Scott leaned into the monitor as if to make himself heard better, despite the headset and mouthpiece that felt like orthodontic hardware. He sucked in a breath and tried to make himself sound big.

"Hey. Buddy. You gotta not be there."

The shape only shifted minimally, as if turning its head, well out of the camera range. Maybe he was looking for the voice.

More vowel sounds drooled out of him, enough so that voice to text just gave up on it and marked [UNINTELLIGIBLE] with a timestamp that spun down to milliseconds. Like that mattered on a human scale.

"Look. The response teams, they don't screw around."

The shape said nothing. It settled back into its lean.

Scott tabbed over to the West LA station switchboard clone. It was lit up pretty hard already. Lots of domestic disturbances, street blockages, looked like unruly crowds. But there were units open. He made a note of it all and included it for the action report that he was going to have to send to his supervisor. He liked and didn't like her. She was like a schoolteacher, just a little too much for his tastes. But she did know how to get results.

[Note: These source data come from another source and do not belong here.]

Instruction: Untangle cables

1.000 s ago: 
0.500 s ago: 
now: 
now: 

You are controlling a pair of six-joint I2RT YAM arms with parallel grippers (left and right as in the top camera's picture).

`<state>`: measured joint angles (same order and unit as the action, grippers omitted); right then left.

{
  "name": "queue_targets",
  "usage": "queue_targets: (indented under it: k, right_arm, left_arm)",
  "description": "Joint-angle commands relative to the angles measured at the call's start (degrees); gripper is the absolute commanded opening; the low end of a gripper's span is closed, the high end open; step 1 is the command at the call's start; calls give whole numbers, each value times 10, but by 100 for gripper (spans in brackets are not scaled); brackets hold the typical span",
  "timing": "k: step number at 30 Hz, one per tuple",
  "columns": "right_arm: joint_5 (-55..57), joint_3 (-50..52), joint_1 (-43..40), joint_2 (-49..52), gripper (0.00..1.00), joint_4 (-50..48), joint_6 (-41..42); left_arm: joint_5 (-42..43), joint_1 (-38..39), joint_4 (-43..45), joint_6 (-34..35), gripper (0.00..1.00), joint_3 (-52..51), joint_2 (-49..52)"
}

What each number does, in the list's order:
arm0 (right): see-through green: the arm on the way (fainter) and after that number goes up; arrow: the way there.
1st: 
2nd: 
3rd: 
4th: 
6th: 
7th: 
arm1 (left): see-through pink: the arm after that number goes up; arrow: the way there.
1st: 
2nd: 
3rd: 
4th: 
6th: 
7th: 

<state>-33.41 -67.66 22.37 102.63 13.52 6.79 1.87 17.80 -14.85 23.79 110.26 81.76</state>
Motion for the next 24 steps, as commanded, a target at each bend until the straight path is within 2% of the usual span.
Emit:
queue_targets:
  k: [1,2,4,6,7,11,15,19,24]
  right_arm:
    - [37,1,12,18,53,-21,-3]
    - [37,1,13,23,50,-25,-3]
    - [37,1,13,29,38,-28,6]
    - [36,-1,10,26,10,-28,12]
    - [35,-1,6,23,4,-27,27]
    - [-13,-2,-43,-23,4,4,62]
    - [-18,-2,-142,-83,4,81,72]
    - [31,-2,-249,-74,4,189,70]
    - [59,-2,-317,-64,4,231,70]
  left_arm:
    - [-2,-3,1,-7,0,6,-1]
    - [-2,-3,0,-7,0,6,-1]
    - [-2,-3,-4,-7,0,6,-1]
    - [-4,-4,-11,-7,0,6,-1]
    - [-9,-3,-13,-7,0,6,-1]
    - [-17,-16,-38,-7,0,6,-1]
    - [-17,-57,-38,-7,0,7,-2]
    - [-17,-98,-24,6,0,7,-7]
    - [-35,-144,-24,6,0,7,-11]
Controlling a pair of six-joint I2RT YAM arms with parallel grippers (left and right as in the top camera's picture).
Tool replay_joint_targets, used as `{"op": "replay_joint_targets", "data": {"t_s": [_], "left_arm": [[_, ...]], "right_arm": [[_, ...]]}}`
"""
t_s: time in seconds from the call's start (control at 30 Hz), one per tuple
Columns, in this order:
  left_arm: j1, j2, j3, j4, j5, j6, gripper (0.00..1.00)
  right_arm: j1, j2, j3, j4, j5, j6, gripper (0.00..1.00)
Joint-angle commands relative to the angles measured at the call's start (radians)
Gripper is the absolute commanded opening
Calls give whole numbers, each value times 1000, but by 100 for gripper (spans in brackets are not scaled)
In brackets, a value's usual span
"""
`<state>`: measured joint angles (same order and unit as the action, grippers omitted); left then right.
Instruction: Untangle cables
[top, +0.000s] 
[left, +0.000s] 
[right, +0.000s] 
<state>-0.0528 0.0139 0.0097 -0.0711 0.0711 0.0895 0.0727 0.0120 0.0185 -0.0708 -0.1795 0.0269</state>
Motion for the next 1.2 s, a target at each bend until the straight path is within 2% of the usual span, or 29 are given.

And Scott was going to serve up a nice steaming plate of somebody fucked up, just hoping that it wasn't going to be hung on him. Sure, he was going to leave out the whole bit where he pleaded with the guy to leave. How would that look? He'd just chalk it up to nerves and she'd probably narrow her black eyes at him, but it's still just the first day, right?

Scott grabbed the screenshot of the West Hollywood cops activity to mark the lack of response from one of BlueSky's partner organizations. It still didn't explain why there wasn't a house team on the way or already there. Of course, he couldn't check on the ready status of any particular team or detachment. That was supervisor-only.

"hoooahh." Like that. Real quiet. The mic feed barely picked it up, even though the guy's mouth couldn't have been more than a couple feet away.

"Sir. This property is protected by BlueSky and you are hereby ordered to leave the immediate area."

The shape shifted again, like a drunk guy coming to and trying to place himself, lost as a kitten at sea.

Scott ignored the prickles running up and down his spine and arms. He knew his skin was all broken out in gooseflesh. It wasn’t anything in particular, just the sound of that from twelve hundred miles away. Sometimes voices get distorted after being digitally broken down and reconstructed, but this one sounded hollow and not all there. Like the sounds were just falling out, the last gushes of blood right before someone bleeds right out.

Shit. He'd forgotten aid protocols. "Do you need medical attention?" His voice came out like a butterfly in a shoebox.

"hakh nnah." More drool, a rope of it worming over the protective lens now.

Scott decided to forget it. This was going straight up the chain. He would—

Every light on the police/dispatch bank went over from amber to red, and the red ones went purple. Purple. Something big just rippled through the system, kicking everything into overdrive. He'd asked once about the code purple and had been told that "It'll never happen." That was the smug guy from Tallahassee, the one with the gap tooth which a mangled chunk of too-tough chicken sandwich stuck to. "That's like armageddapocalypse. We just put it in there to make the users feel like we got a plan."

Scott closed his eyes and saw the purple afterimage, throbbling like staring at the sun.

He tried not to think about what would qualify for armageddapocalypse.

"nhahh," the preint said.

Like it was said through dead lips.

Scott ran down the hall, no longer caring what his fifth day was going to turn out like.